▶ **WHAT THE TASK ASKS**:
The expected answer comprises all lines from the entries that contain the string "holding".

++++ EXERCISE INPUTS ++++

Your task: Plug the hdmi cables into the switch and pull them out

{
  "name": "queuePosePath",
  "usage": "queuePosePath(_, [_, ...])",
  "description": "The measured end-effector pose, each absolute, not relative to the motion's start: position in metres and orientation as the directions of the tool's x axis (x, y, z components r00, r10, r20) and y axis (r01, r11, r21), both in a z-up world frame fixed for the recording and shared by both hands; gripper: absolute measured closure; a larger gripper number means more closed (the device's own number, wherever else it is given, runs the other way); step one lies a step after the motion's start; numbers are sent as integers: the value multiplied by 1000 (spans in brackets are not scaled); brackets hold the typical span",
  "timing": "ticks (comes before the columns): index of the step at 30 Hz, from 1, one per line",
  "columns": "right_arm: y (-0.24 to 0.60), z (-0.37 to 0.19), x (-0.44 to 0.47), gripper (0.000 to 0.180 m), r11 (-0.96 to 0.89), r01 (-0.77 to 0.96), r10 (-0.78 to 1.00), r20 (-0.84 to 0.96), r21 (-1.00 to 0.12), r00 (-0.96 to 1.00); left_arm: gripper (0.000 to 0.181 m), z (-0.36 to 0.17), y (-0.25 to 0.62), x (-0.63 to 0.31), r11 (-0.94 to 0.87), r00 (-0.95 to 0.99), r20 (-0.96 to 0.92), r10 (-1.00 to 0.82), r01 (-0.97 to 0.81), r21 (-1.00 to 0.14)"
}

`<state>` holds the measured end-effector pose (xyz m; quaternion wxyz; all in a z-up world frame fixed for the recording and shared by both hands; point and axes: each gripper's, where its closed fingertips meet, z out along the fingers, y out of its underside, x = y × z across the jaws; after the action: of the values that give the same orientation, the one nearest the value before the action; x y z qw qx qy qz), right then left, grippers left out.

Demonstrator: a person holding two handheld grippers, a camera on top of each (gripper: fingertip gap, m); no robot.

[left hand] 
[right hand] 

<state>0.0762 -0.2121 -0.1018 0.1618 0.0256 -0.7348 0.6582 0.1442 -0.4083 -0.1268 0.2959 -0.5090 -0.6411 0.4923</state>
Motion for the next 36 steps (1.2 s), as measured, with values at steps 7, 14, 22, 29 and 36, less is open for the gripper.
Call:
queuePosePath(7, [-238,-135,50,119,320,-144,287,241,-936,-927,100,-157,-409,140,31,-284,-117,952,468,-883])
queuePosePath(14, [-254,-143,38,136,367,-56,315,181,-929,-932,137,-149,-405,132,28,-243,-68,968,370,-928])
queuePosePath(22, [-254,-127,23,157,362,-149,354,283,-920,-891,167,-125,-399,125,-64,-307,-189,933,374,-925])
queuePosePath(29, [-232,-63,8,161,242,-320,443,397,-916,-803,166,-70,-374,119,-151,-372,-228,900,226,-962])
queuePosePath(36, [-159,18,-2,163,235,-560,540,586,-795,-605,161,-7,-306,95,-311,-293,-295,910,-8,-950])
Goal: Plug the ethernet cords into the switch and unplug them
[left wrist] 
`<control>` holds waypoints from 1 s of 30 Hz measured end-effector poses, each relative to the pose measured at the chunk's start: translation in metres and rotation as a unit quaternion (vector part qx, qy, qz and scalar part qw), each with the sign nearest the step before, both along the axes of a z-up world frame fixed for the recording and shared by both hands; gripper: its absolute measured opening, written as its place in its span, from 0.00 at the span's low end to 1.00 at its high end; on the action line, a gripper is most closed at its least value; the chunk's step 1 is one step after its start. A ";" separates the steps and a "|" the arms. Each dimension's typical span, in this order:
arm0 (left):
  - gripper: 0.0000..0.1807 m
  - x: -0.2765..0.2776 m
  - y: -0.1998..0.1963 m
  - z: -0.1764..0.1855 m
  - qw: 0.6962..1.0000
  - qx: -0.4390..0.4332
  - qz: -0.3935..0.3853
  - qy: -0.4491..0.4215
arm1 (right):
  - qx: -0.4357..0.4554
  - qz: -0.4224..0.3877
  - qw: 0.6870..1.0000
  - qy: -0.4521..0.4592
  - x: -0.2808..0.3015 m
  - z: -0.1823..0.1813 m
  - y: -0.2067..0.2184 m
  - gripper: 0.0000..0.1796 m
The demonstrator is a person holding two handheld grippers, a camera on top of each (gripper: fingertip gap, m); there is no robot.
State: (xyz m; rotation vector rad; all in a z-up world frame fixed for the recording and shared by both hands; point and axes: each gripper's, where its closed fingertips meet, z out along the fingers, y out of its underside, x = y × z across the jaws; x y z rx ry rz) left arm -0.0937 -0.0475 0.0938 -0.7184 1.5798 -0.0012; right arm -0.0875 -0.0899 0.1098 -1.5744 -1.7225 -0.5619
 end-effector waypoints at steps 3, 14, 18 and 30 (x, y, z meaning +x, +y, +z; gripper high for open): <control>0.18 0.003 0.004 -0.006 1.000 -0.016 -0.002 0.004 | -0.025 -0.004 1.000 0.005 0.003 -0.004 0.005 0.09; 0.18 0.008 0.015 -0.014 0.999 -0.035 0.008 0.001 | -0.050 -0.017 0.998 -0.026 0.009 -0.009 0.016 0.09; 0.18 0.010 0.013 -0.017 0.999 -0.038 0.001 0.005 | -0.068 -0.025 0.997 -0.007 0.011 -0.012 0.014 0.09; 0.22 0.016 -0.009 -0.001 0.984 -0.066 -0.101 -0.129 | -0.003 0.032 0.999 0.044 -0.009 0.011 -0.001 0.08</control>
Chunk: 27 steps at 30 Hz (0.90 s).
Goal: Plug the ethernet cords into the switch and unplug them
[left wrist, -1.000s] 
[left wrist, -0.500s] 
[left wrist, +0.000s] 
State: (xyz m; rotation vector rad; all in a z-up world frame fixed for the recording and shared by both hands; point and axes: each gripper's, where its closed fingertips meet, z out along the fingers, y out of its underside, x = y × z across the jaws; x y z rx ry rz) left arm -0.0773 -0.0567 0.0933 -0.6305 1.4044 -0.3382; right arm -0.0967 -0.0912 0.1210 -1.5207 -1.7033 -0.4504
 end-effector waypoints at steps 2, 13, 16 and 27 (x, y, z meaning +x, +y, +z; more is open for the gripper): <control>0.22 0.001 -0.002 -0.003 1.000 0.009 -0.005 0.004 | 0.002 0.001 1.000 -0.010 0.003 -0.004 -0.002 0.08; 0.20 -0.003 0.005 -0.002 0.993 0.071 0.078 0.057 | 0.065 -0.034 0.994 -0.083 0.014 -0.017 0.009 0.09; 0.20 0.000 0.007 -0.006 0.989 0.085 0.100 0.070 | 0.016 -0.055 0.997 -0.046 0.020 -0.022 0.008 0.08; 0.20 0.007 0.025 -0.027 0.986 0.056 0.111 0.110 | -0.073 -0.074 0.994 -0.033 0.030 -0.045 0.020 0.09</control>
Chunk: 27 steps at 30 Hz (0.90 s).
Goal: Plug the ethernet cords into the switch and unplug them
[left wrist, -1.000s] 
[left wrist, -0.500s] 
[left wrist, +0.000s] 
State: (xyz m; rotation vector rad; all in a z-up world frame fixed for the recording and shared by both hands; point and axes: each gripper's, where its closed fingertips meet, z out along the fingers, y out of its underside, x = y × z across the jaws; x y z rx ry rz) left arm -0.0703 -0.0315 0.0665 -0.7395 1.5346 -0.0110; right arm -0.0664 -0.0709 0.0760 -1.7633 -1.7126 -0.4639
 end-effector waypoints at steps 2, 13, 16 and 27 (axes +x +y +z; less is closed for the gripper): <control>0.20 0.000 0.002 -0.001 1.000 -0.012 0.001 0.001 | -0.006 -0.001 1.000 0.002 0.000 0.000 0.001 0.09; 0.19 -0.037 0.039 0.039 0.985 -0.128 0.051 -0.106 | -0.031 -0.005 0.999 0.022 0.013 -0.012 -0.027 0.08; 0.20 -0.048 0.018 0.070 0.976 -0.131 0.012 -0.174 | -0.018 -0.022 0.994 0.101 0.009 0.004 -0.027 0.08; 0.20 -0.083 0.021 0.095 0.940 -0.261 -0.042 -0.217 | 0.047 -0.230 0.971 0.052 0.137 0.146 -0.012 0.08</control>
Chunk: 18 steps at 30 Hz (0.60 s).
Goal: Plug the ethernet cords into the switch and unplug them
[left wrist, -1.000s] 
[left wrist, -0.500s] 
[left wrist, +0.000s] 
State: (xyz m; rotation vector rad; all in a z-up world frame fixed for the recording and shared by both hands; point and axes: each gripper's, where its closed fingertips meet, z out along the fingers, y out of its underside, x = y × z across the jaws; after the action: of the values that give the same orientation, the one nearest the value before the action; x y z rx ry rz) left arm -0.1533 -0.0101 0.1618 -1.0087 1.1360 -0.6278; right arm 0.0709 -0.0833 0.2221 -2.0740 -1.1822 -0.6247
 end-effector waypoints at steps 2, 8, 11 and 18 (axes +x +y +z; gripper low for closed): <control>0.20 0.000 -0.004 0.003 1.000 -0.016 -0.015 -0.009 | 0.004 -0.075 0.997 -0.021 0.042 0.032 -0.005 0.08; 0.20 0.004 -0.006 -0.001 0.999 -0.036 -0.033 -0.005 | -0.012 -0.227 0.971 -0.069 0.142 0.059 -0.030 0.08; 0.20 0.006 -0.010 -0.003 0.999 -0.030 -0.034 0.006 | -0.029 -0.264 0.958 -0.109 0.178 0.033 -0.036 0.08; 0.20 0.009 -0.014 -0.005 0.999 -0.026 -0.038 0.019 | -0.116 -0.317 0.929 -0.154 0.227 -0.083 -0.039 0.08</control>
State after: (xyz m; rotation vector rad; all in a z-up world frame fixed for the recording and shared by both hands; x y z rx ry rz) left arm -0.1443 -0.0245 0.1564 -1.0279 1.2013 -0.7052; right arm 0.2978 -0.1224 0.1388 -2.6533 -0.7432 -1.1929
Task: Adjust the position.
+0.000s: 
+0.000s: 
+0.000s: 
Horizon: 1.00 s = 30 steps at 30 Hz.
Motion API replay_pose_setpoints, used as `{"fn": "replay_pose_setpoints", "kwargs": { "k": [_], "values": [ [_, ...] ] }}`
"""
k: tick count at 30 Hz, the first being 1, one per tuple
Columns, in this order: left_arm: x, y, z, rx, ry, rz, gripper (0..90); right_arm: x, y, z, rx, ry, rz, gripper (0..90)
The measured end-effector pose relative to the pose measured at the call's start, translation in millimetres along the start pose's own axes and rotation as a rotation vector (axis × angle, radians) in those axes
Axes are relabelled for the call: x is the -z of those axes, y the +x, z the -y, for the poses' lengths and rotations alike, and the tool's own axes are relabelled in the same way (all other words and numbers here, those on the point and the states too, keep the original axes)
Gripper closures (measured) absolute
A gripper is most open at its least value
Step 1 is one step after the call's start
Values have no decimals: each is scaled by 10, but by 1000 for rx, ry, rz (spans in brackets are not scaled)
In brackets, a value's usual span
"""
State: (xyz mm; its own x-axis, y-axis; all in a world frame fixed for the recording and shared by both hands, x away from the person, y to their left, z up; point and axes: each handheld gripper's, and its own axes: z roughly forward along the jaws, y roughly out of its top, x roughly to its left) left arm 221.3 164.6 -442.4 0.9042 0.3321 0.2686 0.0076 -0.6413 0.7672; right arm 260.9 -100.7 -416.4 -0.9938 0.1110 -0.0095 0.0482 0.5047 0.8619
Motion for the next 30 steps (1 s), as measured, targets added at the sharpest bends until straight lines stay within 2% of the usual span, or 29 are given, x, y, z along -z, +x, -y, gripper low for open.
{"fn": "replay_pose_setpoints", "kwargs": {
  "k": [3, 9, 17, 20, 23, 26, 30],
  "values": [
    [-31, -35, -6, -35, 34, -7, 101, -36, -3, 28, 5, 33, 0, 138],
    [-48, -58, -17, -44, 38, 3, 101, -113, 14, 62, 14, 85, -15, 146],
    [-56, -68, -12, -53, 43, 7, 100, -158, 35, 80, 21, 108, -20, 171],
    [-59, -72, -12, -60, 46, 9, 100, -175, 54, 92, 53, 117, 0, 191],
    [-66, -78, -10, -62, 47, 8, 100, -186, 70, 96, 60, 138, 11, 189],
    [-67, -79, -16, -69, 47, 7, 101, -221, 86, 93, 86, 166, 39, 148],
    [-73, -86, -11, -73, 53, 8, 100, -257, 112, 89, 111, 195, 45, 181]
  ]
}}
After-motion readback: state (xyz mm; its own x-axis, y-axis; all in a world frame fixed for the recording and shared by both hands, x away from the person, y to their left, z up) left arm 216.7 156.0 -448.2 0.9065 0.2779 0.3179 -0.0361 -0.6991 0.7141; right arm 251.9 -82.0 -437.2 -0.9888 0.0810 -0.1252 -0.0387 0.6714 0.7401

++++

▶ **WRITTEN RESPONSE**:
Demonstrator: a person holding two handheld grippers, a camera on top of each (gripper: fingertip gap, m); no robot.
The demonstrator is a person holding two handheld grippers, a camera on top of each (gripper: fingertip gap, m); there is no robot.

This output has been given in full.